Start of Block

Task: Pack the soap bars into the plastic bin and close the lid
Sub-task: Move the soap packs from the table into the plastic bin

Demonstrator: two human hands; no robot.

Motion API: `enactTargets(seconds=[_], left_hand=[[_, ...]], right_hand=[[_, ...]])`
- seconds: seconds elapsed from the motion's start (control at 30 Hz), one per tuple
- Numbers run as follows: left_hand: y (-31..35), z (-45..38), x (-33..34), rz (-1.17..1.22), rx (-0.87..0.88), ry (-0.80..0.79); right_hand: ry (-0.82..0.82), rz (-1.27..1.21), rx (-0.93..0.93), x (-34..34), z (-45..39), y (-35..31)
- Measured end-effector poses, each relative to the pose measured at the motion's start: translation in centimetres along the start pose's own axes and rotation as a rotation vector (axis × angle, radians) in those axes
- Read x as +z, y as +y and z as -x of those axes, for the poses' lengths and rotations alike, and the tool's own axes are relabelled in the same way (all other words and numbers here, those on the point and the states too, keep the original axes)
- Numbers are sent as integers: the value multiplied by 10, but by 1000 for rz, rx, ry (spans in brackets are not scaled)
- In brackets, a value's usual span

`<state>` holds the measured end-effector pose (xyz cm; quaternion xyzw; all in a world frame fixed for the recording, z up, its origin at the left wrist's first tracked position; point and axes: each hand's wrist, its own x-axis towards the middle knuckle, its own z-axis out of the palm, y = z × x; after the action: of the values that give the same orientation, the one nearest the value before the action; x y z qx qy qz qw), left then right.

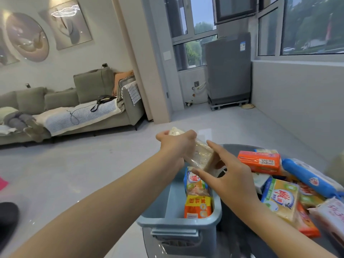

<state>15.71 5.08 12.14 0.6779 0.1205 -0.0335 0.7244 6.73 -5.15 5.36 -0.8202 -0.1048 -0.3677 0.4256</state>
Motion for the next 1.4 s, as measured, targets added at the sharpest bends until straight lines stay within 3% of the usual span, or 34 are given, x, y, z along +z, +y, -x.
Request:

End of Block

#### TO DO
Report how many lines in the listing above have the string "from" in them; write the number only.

#### ANSWER SECTION
2